Soil acidity: learn to control this factor correctly
One of the most important activities when preparing the soil for farming is the correction of soil acidity. This is an indispensable practice.
In addition, rainwater and irrigation water carries important elements, such as calcium, magnesium, and potassium, depleting and acidifying the soil. Likewise, the crop extracts these nutrients, leading to the acidity condition, including naturally neutral terrains.
Continue reading to find out what soil acidity is, and learn how to control this factor with good farming practices.
What is soil acidity?
Acidity is a biochemical condition resulting mainly from the absence of adequate amounts of calcium (Ca), magnesium (Mg) and potassium (K) elements. Therefore, hydrogen ions (H) are observed in the soil solution in an amount that characterizes a greater or lesser acidity.
The amount of hydrogen ions is evaluated by measuring its pH, the so-called hydrogen ionic potential. The lower the soil’s pH value, the higher its acidity. On the contrary, the higher the pH, the less acidic the soil, with neutrality at 7.0.
In turn, very acidic soils greatly damage the crop’s health and constitute a strong obstacle to agricultural production. Acidity releases toxic elements into the plant, such as aluminium and manganese, while reducing nutrient availability.
Thus, it is necessary to correct this condition for a pH range that is more appropriate for the culture. It is, in fact, an essential practice for most crops and an important reason to know the soil’s quality.
How to avoid harmful soil acidity?
The soil’s pH change to raise its value towards neutrality is carried out through the so-called acidity correctives. There are some alternatives to recover the soil, the most common being limestone.
The correction work is the first measure of land preparation for the crop and, in general, precedes the planting season in about 60 to 90 days. Soil analysis should be carried out to identify the real needs and size the application of the most appropriate corrective.
What are the benefits of soil acidity correction?
Most crops do not get along with very acidic soils, as they have developed in environments close to neutrality or only slightly acidic.
Thus, several difficulties encountered by plants and crop cultivation in high acidity regions are resolved with correction. In fact, the benefits of this work are not limited to cases of very high acidity, being important whenever the pH is below the best index for the crop.
Soil pH rise
The main response and main objective of soil acidity correction is the elevation of its pH. The other benefits are a consequence of driving the pH closer to the nature of the cultivated plant. However, a prior terrain analysis is indispensable to truly know the local reality. With this data, you can define the best concealer and scale the application.
Increased availability of nutrients in the soil
Some important nutrients for a plant’s good development are unavailable in the soil (they do not dissolve, and the roots cannot absorb them). This is the case, for example, of phosphorus (P), indispensable for vegetables numerous metabolic processes but practically inaccessible in acidic soil.
Better fertilizer efficiency
Most fertilizers used in agricultural production are made more efficient when applied to the soil of mild acidity. Thus, the correction also brings, as a result, better use of the fertilization that is performed in the cultivation.
Reduction of toxic effects of some soil elements
The most significant case is aluminium, which toxicity to plants is a serious problem in acidic soil. In fact, for many cultures, it is hindering sustainable production.

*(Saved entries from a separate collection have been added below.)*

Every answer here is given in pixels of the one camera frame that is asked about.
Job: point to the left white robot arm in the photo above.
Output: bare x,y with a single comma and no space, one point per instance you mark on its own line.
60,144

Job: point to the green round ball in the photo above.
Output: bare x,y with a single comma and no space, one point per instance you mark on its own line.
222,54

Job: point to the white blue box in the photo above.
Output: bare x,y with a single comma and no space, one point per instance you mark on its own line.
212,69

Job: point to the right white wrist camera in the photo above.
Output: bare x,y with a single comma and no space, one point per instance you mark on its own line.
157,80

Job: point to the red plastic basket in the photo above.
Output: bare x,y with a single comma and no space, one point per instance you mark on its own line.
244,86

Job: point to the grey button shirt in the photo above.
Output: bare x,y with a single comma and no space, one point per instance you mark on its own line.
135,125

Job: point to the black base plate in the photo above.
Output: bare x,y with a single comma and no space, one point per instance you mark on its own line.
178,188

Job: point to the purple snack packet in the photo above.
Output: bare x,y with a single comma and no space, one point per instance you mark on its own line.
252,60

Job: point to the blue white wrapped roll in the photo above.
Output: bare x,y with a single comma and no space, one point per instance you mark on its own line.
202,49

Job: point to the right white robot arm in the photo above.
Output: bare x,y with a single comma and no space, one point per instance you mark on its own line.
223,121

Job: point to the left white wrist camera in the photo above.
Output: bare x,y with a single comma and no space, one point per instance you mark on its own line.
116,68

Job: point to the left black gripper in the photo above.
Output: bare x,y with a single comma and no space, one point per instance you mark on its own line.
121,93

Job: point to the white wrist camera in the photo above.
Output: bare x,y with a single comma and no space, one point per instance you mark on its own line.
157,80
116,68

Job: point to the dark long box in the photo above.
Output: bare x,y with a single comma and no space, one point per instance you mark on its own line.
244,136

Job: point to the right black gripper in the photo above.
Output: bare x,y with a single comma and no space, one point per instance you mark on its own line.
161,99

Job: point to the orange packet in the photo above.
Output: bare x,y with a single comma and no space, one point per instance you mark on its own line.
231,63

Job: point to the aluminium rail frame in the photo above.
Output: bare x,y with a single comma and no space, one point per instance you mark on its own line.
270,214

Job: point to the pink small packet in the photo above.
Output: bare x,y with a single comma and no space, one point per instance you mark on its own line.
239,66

Improvement in soil biological activity
Soil microorganisms that interact directly and indirectly with plants benefit from the correction. Thus, the processes of decomposition of organic matter, for example, achieve greater efficiency in the release of nutrients and the natural conditioning reactions of the terrain.
How to be efficient in the application?
To achieve all the benefits of a well-made soil correction, it is necessary to adopt some measures to ensure final efficiency. It is important to care since several poorly conducted agricultural practices can lead to soil degradation. See the main aspects that should be observed.
Concealer to be applied
Several products can be used as correctives to soil acidity, but limestone is usually prefered. The type of limestone also varies, especially due to the presence of magnesium in its composition.

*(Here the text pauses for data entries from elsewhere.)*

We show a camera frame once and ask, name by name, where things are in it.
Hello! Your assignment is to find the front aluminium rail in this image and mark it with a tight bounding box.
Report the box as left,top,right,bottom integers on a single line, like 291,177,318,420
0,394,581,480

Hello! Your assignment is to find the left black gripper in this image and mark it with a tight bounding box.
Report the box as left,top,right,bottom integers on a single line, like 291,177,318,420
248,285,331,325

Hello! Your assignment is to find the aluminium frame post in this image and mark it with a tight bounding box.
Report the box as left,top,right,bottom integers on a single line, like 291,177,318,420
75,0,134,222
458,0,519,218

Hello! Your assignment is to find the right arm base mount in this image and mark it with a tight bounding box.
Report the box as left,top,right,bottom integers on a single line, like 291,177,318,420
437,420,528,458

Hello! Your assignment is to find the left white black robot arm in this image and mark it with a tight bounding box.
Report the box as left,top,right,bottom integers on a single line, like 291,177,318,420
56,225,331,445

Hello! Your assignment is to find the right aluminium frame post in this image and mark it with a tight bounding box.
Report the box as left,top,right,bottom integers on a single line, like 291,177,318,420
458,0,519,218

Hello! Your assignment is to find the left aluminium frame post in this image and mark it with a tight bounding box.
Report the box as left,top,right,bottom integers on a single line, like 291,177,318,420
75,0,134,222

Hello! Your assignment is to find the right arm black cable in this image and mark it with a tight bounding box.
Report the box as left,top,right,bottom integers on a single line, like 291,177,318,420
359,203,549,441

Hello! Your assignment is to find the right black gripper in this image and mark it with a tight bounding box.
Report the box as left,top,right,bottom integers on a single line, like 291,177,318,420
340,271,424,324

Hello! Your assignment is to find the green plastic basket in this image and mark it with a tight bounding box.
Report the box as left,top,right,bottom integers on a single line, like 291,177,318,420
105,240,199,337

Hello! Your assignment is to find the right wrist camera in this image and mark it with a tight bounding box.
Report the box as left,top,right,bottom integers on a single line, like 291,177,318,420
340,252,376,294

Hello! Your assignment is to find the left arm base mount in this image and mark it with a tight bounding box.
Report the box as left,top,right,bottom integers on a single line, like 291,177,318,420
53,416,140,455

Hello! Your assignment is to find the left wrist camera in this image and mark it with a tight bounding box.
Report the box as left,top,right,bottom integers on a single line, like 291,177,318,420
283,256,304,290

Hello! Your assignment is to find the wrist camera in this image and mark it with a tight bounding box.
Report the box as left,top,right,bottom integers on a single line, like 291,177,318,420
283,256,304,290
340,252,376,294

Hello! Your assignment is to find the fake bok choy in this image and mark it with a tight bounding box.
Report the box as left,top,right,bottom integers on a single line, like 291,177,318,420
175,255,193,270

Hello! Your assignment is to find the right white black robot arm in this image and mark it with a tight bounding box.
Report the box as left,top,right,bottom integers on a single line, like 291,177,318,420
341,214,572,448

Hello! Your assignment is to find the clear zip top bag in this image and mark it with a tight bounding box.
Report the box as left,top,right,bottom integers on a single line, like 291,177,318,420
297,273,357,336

The result of the terrain analysis can point out the best option. In any case, it is important to pay close attention to each product’s characteristics, especially for the quality expressed by limestone’s relative power of total neutralization (PRNT).
After defining the type of concealer to be used, the dosage required for correction should be considered. In this sense, it is necessary to scale properly because excess limestone in the soil can be harmful, as well as the use of smaller quantities does not promote the desired effect.
Limestone requires time to react with the soil solution to counteract the acidity levels observed in the terrain. Thus, the application should be carried out at least 60 and 90 days before planting.
There are two basic ways to carry out soil tillage, depending on whether the planting type is conventional or direct. In this way, the operation can be of embedded or shallow distribution.
In the first case, the limestone is spread evenly over the soil before the ploughing and grading operations, which aim to ensure good incorporation of the concealer with the particles of the ground.
In the case of no-tillage, the distribution takes place superficially between the lines. To this end, limestone spreading machines perform the service in the best way.
As seen, the soil acidity should be well evaluated so that the measures adopted for its correction are the most appropriate and achieve the necessary result.